NORTH BERGEN — Los Angeles-based company Diamond Generating Corp – a subsidiary of Mitsubishi – is seeking to build a power plant in North Bergen, according to a spokesman. The plant would send its electricity to New York City.
The company has been meeting for several months with elected officials, state agencies, and community stake holders in both New York and New Jersey to determine if the project is environmentally and economically feasible.
If approved by the state, the North Bergen Liberty Generating Project would be located at an industrial site at 94th Street and Railroad Avenue.
Currently, the space is used for a construction demolition recycling company, according to Diamond, but is zoned for an electric plant.
Local officials are onboard with the plans because the proposed location is isolated from residential spaces, and could be a tax boon to the town.
The proposed project would cost $1.5 billion. It would consist of multiple components, according to an economic and fiscal analysis. They include the 1,200 mega watt combined cycle electric power generating facility itself; and a 6.5-mile, 345 kilovolt underground and submarine lead cable, which would traverse North Bergen and Bergen County and ultimately connect to a substation in Manhattan.
The plant would mitigate the need to run a new gas pipeline under the Hudson River, according to Diamond spokesman Brian Hague. He said the plant would be the “cleanest” electric-generating facility in the region.

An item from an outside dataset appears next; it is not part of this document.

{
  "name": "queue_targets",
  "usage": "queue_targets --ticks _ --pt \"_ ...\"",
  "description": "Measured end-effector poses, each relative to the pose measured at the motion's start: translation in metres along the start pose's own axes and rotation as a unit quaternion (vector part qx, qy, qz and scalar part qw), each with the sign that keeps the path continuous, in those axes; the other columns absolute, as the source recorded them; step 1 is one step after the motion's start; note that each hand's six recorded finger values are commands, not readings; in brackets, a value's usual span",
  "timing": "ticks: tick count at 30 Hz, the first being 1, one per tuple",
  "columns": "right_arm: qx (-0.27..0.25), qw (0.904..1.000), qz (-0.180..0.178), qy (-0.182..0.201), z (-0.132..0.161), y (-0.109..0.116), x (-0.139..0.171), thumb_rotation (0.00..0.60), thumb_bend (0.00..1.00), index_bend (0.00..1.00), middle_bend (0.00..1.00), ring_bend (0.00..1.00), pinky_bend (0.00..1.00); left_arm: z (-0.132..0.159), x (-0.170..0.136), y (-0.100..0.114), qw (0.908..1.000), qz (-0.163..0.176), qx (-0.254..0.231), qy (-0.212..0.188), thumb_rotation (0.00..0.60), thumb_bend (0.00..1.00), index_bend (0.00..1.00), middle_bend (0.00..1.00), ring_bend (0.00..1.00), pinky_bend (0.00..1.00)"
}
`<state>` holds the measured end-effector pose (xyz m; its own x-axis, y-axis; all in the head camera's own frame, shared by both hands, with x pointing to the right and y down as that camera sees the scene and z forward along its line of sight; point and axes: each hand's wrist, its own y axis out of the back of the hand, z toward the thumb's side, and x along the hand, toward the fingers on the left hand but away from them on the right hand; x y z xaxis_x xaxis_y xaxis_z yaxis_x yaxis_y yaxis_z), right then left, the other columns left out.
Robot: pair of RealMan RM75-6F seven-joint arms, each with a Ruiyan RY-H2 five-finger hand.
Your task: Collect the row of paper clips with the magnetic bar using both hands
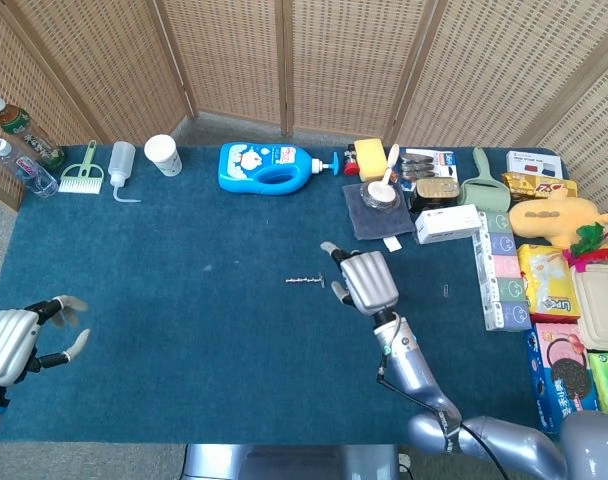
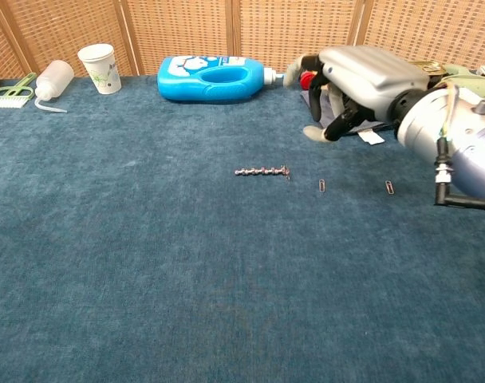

The plant would also “utilize the latest combustion turbine technology, which is 34 percent more efficient than the average existing power plant serving New York City,” Hague said in a statement.
It would bring in $53 million in tax revenue for both states, according to the economic analysis.
“While this project is still in the planning stages, we believe it represents a tremendous opportunity to secure the township’s tax base in the coming decades and continue to keep property taxes stable,” North Bergen spokesman Phil Swibinski said, in a statement.